■ EXERCISE GOAL: The answer must be an exact copy of the lines from the top of the listing below through the line with "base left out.", with no pictures.

■ SOURCE DATA:
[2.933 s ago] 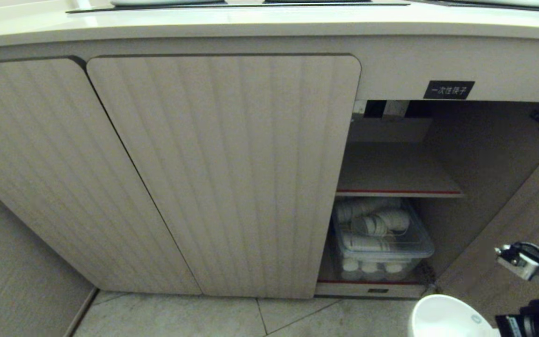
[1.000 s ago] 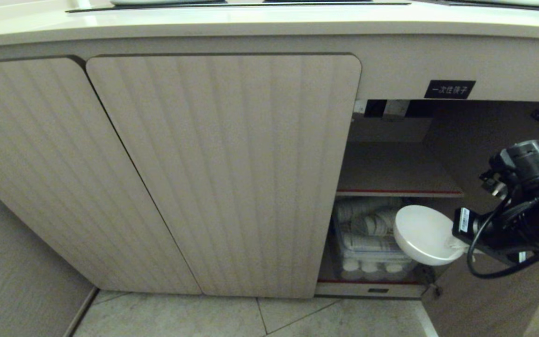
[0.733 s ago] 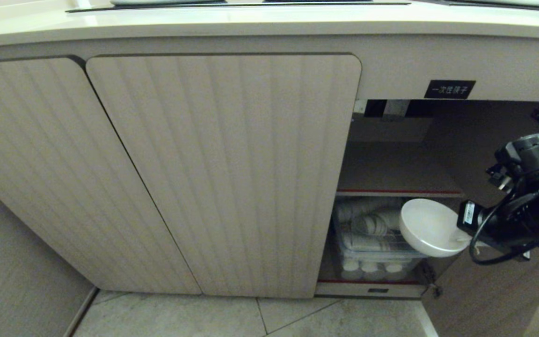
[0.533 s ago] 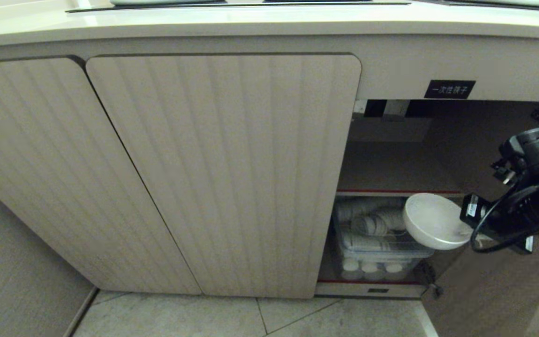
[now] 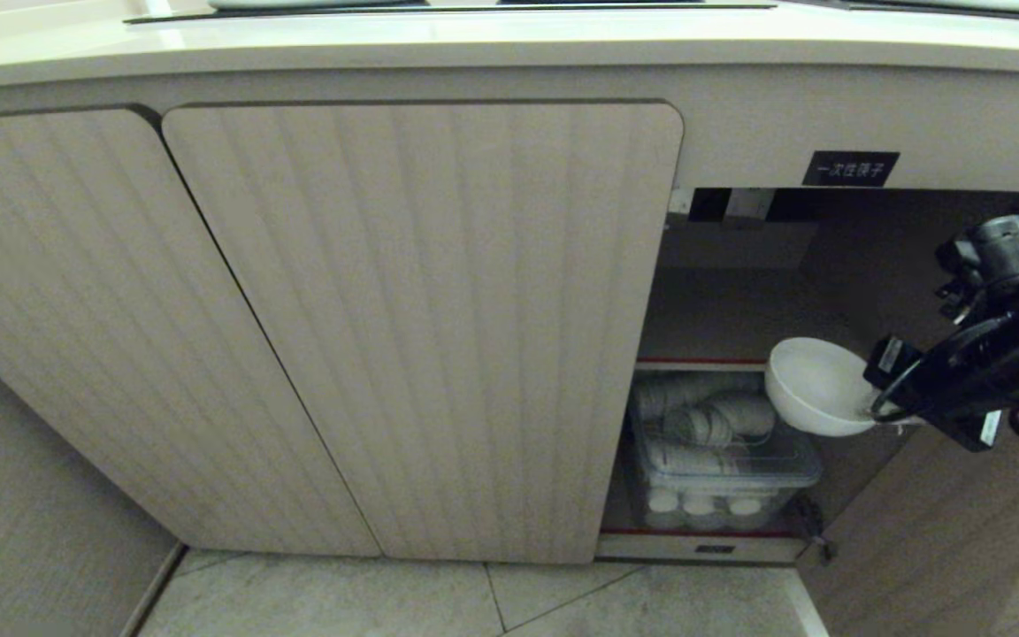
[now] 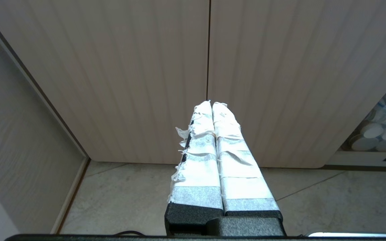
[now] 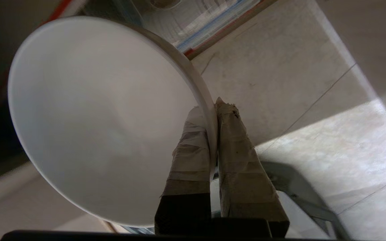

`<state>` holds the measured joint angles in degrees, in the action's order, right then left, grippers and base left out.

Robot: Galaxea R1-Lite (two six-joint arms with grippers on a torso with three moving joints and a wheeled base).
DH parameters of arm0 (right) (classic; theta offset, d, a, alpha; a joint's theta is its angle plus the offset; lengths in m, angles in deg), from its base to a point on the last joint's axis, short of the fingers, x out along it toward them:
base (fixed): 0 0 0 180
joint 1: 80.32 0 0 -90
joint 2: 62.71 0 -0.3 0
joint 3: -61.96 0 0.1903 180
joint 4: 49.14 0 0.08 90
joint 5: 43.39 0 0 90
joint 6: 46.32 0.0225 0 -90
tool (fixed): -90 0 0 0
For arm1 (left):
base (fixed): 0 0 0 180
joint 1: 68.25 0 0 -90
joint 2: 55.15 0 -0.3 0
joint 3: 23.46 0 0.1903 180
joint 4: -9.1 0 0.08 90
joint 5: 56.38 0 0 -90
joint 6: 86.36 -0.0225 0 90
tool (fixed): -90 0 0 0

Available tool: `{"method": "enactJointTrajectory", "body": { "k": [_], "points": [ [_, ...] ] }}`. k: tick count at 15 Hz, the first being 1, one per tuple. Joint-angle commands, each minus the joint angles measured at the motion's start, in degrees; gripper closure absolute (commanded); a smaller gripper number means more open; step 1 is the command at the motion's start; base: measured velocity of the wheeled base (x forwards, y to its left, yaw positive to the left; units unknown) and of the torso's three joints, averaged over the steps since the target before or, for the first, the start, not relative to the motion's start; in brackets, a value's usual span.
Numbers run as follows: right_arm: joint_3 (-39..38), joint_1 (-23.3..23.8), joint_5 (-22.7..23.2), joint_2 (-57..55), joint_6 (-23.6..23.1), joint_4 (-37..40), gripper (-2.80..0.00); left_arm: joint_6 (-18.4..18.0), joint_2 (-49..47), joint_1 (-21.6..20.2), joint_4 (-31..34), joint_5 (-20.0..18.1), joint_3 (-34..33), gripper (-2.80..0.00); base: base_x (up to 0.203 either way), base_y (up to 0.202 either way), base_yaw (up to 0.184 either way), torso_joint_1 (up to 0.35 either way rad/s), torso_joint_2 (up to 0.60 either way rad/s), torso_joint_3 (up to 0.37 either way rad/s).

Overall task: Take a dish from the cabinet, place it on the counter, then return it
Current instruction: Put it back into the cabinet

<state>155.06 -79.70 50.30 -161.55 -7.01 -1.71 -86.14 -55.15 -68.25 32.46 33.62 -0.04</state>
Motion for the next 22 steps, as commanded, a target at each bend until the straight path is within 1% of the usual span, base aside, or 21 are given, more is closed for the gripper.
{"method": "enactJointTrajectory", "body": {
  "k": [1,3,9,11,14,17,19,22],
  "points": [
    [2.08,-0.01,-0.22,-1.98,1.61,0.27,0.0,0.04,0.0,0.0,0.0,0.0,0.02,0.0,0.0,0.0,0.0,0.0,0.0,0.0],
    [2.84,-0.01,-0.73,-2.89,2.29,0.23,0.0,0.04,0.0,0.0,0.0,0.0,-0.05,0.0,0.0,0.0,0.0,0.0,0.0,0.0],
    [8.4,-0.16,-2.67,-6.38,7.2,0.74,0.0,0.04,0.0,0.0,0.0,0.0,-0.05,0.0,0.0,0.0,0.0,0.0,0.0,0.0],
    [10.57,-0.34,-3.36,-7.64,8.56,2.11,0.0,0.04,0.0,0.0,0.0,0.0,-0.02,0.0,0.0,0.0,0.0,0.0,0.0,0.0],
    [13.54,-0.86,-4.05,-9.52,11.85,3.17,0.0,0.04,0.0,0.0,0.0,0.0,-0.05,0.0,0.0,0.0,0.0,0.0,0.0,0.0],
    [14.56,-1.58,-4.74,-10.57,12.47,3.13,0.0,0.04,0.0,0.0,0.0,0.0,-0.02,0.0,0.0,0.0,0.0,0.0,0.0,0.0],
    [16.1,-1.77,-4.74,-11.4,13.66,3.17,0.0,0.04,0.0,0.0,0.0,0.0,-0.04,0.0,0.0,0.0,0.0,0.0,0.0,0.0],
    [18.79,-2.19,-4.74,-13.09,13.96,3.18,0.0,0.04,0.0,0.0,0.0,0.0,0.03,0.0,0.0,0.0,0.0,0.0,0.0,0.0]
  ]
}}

■ OUTPUT OF THE EXERCISE:
[2.933 s ago] 
[1.000 s ago] 
[0.733 s ago] 
[0.533 s ago] 
[now] 
[now] 
[now] 

`<state>` holds the measured joint angles in degrees, in the action's order, right then left, grippers and base left out.

This exercise has now been fully answered.